■ RECORDED DATA

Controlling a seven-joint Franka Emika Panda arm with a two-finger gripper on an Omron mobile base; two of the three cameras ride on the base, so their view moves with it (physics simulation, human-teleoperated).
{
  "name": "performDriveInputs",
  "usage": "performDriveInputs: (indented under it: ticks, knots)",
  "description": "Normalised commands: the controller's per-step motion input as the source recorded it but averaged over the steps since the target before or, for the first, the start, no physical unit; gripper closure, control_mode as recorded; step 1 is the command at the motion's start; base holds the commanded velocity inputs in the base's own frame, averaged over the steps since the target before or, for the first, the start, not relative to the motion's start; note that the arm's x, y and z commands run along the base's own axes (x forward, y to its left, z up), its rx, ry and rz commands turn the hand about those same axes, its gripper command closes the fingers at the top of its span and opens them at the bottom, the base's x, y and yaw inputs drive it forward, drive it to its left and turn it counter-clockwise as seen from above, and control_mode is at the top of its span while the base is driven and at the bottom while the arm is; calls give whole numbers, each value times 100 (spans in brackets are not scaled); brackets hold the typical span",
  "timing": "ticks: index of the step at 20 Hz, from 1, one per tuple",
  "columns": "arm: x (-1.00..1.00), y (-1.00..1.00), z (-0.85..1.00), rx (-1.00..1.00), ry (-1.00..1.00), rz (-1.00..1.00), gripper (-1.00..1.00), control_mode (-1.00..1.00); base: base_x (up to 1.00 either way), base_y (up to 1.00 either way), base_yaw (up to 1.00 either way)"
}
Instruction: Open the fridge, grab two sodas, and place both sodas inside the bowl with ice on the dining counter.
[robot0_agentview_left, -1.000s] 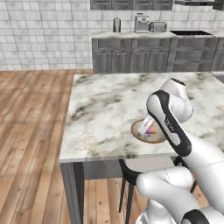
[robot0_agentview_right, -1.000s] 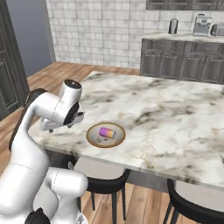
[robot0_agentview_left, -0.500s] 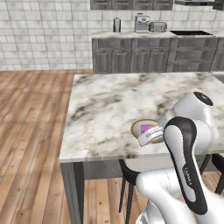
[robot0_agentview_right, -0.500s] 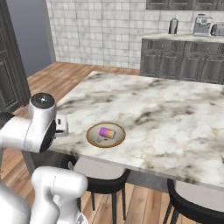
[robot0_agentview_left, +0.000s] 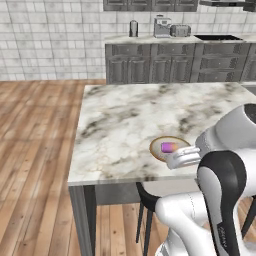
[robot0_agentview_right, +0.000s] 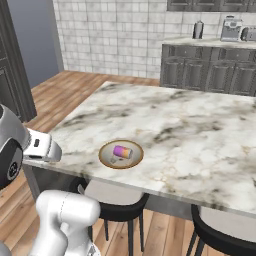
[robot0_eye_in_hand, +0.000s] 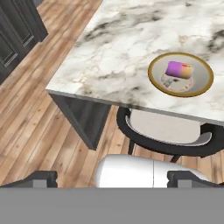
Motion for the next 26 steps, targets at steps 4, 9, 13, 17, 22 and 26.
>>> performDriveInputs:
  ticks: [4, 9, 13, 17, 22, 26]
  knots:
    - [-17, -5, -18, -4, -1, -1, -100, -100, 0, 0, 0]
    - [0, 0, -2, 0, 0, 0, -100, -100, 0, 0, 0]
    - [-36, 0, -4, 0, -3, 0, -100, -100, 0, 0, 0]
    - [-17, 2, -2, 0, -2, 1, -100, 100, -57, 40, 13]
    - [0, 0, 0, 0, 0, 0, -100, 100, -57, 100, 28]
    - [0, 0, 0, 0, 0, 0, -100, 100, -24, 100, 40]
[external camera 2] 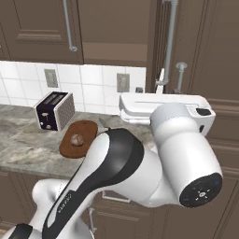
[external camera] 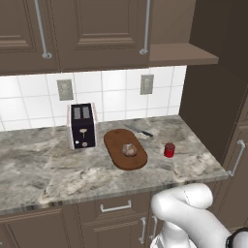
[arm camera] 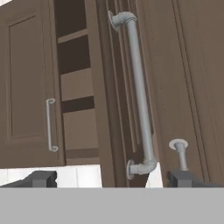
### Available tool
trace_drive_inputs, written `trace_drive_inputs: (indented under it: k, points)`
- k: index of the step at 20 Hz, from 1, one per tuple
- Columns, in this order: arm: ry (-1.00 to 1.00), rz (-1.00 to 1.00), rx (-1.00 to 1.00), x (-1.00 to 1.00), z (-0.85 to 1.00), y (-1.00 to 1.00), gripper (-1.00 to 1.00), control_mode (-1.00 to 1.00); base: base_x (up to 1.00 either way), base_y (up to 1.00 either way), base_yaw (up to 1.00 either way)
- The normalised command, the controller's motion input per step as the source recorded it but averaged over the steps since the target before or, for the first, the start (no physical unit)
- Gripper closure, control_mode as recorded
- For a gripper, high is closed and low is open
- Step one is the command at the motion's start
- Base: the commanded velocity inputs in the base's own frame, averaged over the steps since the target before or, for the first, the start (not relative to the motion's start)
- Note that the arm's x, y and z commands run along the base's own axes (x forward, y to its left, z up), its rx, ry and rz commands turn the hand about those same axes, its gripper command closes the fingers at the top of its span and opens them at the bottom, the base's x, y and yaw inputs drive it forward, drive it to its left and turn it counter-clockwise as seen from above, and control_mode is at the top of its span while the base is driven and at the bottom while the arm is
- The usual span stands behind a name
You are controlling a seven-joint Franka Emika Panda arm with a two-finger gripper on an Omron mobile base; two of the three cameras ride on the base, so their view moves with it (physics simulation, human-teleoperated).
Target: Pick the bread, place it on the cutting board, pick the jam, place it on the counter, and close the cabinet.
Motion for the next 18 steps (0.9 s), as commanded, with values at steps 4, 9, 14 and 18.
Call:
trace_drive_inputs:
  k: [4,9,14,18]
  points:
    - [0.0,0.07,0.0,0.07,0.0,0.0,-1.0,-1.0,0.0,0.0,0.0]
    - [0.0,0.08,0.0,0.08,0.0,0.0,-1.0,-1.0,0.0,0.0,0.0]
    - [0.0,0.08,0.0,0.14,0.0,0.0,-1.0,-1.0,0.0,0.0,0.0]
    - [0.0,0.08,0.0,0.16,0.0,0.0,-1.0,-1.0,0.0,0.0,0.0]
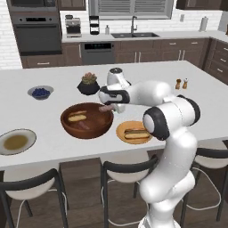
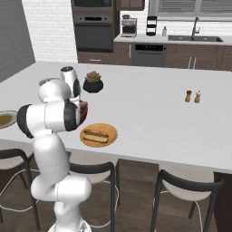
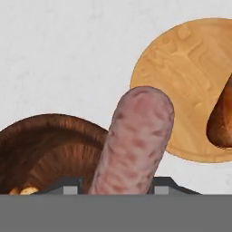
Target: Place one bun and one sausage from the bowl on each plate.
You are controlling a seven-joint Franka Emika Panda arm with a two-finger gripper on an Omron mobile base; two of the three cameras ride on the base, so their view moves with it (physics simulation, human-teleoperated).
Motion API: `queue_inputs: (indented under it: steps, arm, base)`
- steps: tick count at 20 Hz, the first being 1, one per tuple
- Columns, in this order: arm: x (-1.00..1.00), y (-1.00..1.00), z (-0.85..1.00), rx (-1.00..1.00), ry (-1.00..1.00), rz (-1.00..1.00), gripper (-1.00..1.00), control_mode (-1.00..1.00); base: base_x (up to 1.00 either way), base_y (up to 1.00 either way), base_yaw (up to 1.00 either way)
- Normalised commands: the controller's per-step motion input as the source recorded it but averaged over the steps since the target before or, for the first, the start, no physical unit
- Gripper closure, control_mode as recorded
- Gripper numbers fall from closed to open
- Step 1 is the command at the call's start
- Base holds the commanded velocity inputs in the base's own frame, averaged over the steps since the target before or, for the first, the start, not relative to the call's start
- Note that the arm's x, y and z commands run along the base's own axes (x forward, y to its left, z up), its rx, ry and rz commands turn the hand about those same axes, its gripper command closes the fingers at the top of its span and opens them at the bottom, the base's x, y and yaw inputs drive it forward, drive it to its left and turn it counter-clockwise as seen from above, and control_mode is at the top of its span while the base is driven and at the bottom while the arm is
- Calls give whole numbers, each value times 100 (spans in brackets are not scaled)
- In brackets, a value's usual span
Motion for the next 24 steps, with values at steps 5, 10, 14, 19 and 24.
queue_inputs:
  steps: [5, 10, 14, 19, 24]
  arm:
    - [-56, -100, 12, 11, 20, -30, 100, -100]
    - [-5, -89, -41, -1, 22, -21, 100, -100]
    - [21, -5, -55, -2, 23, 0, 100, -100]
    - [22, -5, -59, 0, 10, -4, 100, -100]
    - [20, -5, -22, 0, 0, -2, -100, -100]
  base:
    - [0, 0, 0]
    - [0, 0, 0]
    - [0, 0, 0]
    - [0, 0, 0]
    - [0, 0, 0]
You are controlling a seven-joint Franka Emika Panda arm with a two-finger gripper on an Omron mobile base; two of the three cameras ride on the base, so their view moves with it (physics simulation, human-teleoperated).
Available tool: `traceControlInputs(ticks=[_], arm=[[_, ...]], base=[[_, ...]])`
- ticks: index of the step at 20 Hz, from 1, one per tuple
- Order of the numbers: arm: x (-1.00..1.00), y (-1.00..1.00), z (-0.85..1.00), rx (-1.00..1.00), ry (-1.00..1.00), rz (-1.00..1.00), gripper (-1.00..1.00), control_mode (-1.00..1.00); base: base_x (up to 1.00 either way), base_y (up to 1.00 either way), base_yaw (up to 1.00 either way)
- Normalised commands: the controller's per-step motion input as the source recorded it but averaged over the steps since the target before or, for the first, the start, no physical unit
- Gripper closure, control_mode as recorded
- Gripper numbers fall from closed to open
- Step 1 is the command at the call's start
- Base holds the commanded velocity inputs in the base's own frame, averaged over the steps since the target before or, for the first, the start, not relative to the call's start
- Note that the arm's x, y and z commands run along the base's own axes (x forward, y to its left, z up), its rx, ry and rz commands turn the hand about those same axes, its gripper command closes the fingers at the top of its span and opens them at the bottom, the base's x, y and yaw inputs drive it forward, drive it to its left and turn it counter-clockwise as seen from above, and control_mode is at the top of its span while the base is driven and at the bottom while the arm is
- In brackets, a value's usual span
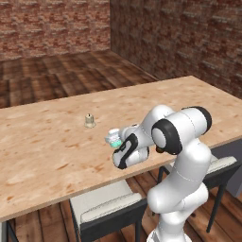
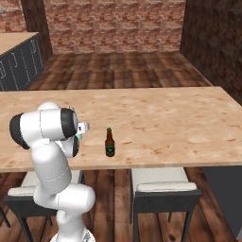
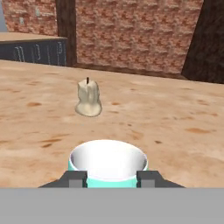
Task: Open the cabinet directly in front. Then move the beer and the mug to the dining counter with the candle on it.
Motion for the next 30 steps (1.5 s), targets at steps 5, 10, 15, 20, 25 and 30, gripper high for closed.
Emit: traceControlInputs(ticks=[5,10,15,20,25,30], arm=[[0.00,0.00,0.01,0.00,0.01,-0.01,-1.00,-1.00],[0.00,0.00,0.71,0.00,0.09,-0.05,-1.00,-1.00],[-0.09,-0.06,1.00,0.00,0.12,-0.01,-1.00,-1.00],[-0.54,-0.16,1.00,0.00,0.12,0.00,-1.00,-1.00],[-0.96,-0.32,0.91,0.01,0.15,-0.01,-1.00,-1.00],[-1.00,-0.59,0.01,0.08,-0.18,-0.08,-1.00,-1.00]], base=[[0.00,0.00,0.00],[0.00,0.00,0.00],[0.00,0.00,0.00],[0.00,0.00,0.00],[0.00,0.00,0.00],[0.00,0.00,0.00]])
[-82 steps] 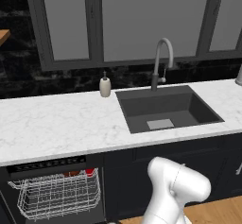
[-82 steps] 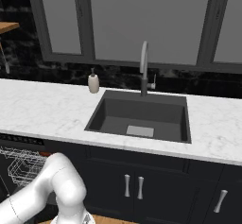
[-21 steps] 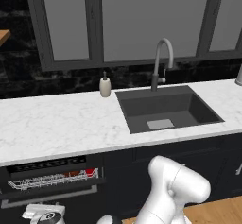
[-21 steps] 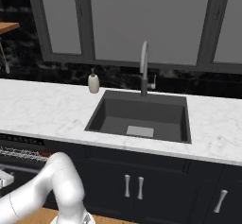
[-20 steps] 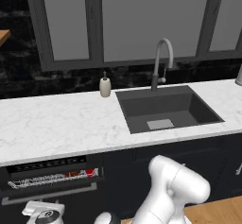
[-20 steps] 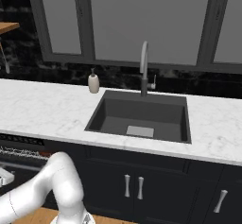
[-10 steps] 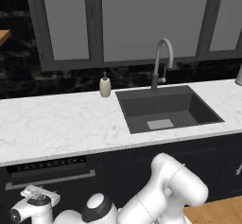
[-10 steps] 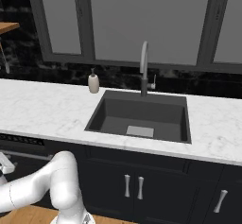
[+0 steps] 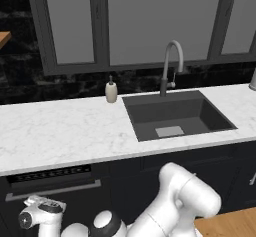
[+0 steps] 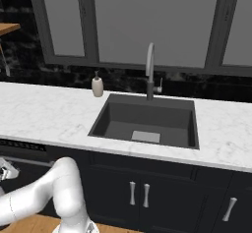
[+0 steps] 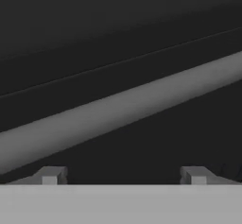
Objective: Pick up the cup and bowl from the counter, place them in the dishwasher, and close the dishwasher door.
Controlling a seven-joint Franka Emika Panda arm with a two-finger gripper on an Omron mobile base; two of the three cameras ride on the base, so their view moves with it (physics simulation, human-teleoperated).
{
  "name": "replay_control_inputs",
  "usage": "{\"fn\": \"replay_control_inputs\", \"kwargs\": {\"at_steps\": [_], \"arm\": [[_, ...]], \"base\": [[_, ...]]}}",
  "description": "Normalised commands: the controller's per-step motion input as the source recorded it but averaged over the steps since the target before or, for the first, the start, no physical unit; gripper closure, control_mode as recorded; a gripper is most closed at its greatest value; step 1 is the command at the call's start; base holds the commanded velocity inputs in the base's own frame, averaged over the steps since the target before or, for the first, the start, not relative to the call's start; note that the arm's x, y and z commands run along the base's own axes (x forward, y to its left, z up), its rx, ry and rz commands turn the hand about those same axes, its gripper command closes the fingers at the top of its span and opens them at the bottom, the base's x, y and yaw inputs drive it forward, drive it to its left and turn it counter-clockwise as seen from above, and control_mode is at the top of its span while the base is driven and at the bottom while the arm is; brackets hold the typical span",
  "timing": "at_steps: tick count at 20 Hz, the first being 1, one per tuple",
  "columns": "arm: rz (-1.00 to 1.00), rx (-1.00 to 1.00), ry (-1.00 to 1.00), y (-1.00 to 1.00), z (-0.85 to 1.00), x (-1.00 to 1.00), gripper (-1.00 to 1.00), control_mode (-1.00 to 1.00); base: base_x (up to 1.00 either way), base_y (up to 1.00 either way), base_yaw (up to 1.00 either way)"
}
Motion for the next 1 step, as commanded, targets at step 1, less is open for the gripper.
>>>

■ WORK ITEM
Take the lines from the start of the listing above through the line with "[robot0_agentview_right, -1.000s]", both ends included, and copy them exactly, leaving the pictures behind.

■ EXERCISE RESPONSE
Controlling a seven-joint Franka Emika Panda arm with a two-finger gripper on an Omron mobile base; two of the three cameras ride on the base, so their view moves with it (physics simulation, human-teleoperated).
{
  "name": "performDriveInputs",
  "usage": "performDriveInputs: (indented under it: ticks, knots)",
  "description": "Normalised commands: the controller's per-step motion input as the source recorded it but averaged over the steps since the target before or, for the first, the start, no physical unit; gripper closure, control_mode as recorded; step 1 is the command at the motion's start; base holds the commanded velocity inputs in the base's own frame, averaged over the steps since the target before or, for the first, the start, not relative to the motion's start; note that the arm's x, y and z commands run along the base's own axes (x forward, y to its left, z up), its rx, ry and rz commands turn the hand about those same axes, its gripper command closes the fingers at the top of its span and opens them at the bottom, the base's x, y and yaw inputs drive it forward, drive it to its left and turn it counter-clockwise as seen from above, and control_mode is at the top of its span while the base is driven and at the bottom while the arm is; calls give whole numbers, each value times 100 (spans in brackets are not scaled); brackets hold the typical span",
  "timing": "ticks: index of the step at 20 Hz, from 1, one per tuple",
  "columns": "arm: x (-1.00..1.00), y (-1.00..1.00), z (-0.85..1.00), rx (-1.00..1.00), ry (-1.00..1.00), rz (-1.00..1.00), gripper (-1.00..1.00), control_mode (-1.00..1.00); base: base_x (up to 1.00 either way), base_y (up to 1.00 either way), base_yaw (up to 1.00 either way)"
}
Instruction: Open the fridge, grab two sodas, and place both sodas inside the bowl with ice on the dining counter.
[robot0_agentview_left, -1.000s] 
[robot0_agentview_right, -1.000s] 

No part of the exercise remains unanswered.